How streamlined something is depends on its shape: That’s known as the drag coefficient. For a sphere, which side is facing into wind doesn’t matter. It’s 47 regardless. A flat plate has much higher resistance because it creates a large wake behind it. Why do skydivers hurtle toward earth at roughly 120 mph when they’re belly-to-earth? And why can the same guy or gal going head-down exceeds 180 mph? They do this by reducing their drag coefficient and changing their frontal area. He shows oncoming air less surface, lowering his air resistance. It has a list of values for common shapes on the page (reference table). The value is 25. Keeping that in mind, what does that small change do? It causes ball to maintain its speed for a greater distance, which allows it to go further.

And just like with overall shape, surface texture also matters. Though most folks consider only area and weight when considering it, air density is also a big part of the mix. Most people are only thinking about how dense the air is down at sea level, but the truth is, the air up there gets really thin. In fact, the air at 10,000 meters is less than a third as dense as it is at ground level. So an object dropped from high altitude actualy accelerates much faster before encountering the denser air closer to the surface. This is why high-altitude jumpers such as Felix Baumgartner reached supersonic speeds. At first, he was falling through air that provided very little resistance, so gravity could do all the work without any opposition.

Think about what fluid the object will fall into when estimating its terminal velocity. Air is around 800 times less dense than water. Swimming in water is like moving through a thick soup compared to flying through air. In water, it’s like moving through a thick soup. Terminal velocity for a human body is reached almost immediately when they fall in water. They travel at a mere few meters per second. When that same human falls in air, it can take many seconds before reaching a high speed.

The calculator figures out fluid properties and units automatically; no more hand-error calculations. Simply enter your object’s shape parameters and the approximate mass. If you’re analyzing an object that is falling or building a parachute, getting the cross-sectional area correct is crucial. It’s not the total surface area of the object. Only the area projected toward direction the object moves counts. For example, a person tucking into a sprinter position downhill has far less effective area than a skydiver who spreads their arms and legs out.

This is the Astronomy Picture of the Day.

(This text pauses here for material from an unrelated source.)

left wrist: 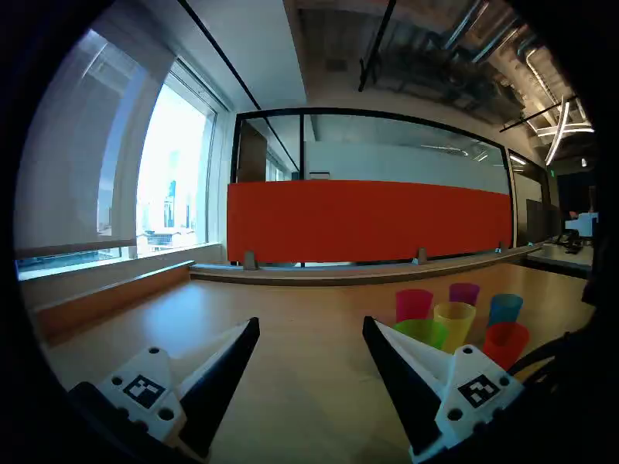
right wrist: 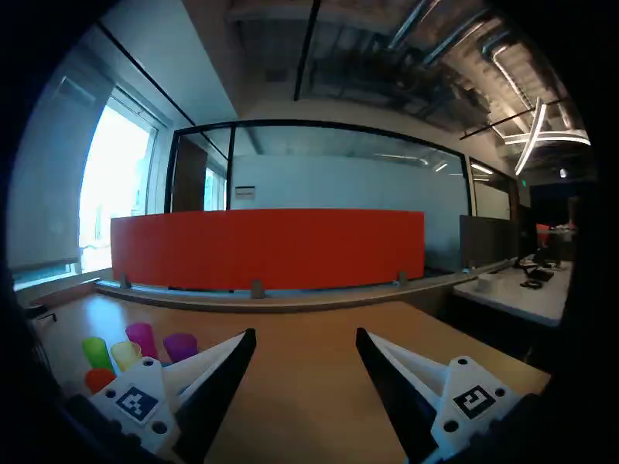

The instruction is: Pour water

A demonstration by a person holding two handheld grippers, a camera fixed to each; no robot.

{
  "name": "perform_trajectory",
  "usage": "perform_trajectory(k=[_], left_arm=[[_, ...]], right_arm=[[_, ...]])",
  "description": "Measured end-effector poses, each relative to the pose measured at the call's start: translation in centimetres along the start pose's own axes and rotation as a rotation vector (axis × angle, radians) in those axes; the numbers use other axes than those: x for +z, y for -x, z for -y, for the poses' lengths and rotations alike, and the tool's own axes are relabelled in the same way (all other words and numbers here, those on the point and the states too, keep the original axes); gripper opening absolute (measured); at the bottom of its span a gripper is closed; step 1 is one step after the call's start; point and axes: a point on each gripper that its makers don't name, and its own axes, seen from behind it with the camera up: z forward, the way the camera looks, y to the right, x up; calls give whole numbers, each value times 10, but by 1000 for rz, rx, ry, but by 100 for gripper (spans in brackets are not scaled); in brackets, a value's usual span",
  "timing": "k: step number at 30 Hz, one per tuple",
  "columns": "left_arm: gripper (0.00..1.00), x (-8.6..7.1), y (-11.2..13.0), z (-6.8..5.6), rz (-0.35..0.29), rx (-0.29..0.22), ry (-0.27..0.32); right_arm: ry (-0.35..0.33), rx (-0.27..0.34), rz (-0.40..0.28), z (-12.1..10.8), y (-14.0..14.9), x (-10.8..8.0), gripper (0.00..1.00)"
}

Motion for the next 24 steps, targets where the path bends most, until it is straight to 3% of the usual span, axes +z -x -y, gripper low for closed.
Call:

Finally, terminal velocity is about balance. Nature balances out when it has no more speed to add to the mix. Knowing these forces allows us to understand motion through our atmosphere better. Whether you’re trying to determine where to safely drop an experimental payload or just curious as to why rain doesn’t hurt, this information will help. Density, area, drag, and mass play off one another in all of the falls that we see. If you know how they balance each other, you get closer to understanding the difference between a deadly plunge and a gentle drift. While gravity might always stay the same, resistance is something we could of adjust and shape based off the correct data.